WORK TO BE COMPLETED:
Of all the lines below, output only those starting at the one with "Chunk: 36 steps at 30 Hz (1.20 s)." and ending at the one with "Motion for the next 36", both ends included, exactly as written.

TASK INPUT: Begin

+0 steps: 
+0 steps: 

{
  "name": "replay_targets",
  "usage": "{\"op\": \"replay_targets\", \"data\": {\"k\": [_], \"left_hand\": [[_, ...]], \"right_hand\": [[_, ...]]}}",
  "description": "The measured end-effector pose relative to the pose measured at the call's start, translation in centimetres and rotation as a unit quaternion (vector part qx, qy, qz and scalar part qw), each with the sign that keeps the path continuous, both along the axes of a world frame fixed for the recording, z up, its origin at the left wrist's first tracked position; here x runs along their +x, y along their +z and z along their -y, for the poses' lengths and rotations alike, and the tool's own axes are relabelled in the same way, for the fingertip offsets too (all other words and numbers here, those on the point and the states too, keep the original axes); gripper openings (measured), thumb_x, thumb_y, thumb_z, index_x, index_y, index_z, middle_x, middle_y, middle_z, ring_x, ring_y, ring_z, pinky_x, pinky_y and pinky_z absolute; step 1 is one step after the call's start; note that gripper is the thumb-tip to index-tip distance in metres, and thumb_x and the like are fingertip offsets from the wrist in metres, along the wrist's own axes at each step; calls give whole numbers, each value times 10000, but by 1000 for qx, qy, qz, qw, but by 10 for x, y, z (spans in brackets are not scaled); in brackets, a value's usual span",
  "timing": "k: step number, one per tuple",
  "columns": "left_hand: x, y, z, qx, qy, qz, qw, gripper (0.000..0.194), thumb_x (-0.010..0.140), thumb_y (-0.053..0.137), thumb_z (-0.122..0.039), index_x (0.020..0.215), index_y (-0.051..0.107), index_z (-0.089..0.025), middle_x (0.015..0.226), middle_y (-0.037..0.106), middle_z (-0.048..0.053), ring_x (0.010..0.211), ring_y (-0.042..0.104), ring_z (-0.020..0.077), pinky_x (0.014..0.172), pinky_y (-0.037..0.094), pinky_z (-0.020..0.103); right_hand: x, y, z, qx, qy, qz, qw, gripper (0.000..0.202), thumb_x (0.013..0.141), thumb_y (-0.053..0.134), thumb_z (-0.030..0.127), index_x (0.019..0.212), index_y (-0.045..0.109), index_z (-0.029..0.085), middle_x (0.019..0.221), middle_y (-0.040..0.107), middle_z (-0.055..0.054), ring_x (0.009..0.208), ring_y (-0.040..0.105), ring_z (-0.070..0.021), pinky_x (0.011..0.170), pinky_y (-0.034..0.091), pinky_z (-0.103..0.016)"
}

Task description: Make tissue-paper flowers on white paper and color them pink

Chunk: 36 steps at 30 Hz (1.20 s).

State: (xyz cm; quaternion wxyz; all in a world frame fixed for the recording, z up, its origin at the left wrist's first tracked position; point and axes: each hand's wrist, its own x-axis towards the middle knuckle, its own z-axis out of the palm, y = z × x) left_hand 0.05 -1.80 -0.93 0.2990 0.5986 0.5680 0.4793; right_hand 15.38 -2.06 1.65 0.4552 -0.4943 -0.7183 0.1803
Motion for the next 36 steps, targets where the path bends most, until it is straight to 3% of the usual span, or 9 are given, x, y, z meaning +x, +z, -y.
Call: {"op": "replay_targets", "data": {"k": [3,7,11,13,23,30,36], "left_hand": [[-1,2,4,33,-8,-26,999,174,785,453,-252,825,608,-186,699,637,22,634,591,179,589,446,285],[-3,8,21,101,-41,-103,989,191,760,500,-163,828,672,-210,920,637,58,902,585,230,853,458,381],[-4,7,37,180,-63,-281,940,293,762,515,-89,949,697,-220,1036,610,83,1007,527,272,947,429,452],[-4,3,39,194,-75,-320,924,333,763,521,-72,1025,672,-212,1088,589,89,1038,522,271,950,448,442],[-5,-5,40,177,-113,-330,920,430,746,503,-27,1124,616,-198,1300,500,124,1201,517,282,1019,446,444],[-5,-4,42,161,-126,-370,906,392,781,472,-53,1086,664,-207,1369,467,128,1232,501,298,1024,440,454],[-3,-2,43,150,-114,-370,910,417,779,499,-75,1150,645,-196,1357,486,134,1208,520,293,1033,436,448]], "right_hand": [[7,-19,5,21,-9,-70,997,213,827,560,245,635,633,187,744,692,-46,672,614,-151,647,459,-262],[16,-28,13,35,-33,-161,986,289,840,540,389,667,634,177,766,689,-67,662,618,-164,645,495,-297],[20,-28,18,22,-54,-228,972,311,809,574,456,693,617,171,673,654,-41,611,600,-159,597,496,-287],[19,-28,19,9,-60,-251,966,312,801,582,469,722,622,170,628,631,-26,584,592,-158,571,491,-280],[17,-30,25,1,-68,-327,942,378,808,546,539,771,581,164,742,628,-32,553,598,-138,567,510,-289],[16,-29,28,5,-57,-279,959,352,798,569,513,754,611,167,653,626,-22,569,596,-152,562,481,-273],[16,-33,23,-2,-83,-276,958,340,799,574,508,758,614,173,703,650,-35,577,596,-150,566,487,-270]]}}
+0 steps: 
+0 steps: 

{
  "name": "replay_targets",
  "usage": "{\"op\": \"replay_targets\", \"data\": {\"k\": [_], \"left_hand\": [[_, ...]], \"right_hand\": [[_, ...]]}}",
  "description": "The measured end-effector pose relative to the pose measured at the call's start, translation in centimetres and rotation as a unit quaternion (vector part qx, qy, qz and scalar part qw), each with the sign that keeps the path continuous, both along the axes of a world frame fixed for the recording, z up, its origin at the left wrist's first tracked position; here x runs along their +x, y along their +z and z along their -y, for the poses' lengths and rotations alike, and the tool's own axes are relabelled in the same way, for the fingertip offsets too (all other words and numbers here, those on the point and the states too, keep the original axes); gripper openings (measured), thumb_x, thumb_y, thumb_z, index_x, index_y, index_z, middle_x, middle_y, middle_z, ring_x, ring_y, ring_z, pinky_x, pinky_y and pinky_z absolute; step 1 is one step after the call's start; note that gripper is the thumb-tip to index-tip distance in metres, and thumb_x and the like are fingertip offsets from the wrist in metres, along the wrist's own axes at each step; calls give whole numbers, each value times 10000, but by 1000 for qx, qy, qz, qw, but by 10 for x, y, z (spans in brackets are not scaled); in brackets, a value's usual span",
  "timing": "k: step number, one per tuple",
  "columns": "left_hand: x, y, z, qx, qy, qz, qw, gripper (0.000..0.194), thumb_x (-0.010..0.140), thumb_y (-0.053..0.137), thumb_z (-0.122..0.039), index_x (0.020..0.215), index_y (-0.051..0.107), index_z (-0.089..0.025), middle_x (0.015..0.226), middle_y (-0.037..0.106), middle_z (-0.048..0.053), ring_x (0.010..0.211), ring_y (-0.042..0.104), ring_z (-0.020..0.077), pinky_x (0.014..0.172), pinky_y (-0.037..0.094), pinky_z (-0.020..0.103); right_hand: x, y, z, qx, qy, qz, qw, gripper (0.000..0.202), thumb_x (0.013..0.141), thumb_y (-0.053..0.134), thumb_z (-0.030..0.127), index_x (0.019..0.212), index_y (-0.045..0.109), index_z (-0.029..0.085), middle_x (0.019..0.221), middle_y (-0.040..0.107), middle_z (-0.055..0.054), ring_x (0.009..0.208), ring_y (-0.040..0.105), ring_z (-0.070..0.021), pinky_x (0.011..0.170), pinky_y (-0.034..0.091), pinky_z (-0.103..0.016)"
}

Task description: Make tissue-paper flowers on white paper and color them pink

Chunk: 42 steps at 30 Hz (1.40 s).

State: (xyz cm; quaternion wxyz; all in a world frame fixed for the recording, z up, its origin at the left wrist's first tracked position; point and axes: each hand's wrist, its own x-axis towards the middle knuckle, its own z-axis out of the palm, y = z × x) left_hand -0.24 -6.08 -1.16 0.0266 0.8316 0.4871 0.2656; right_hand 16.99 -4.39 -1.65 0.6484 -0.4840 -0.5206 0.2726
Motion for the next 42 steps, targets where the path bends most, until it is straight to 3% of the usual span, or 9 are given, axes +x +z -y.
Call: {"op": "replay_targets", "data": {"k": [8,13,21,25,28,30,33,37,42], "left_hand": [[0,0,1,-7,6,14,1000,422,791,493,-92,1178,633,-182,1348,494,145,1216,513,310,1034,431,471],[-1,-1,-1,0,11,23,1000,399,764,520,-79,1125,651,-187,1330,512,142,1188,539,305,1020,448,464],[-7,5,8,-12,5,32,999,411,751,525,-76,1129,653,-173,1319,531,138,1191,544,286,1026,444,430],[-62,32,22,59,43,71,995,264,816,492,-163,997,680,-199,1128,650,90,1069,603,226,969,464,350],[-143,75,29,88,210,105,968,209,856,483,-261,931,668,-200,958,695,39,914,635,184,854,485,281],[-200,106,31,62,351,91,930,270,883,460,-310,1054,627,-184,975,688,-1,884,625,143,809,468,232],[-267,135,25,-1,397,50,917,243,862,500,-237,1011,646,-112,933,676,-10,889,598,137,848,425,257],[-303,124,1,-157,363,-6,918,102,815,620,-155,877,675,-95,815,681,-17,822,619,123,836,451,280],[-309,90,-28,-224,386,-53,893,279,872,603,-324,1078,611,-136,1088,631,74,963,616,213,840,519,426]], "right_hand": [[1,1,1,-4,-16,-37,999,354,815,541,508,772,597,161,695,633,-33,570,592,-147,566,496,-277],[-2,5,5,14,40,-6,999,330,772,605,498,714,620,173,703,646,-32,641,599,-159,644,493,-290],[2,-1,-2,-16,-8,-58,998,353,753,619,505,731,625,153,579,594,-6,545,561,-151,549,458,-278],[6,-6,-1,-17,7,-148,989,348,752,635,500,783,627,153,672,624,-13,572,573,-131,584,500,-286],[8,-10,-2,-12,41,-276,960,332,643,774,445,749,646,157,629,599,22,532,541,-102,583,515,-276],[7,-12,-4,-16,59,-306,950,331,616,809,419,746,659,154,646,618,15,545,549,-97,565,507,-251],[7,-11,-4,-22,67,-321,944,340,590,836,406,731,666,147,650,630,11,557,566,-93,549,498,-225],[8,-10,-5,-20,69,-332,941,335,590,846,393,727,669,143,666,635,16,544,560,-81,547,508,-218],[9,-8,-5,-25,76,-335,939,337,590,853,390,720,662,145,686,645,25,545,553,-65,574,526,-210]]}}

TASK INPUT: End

RESULT OF THE TASK:
Chunk: 36 steps at 30 Hz (1.20 s).

State: (xyz cm; quaternion wxyz; all in a world frame fixed for the recording, z up, its origin at the left wrist's first tracked position; point and axes: each hand's wrist, its own x-axis towards the middle knuckle, its own z-axis out of the palm, y = z × x) left_hand 0.05 -1.80 -0.93 0.2990 0.5986 0.5680 0.4793; right_hand 15.38 -2.06 1.65 0.4552 -0.4943 -0.7183 0.1803
Motion for the next 36 steps, targets where the path bends most, until it is straight to 3% of the usual span, or 9 are given, x, y, z meaning +x, +z, -y.

Thus the exercise is complete.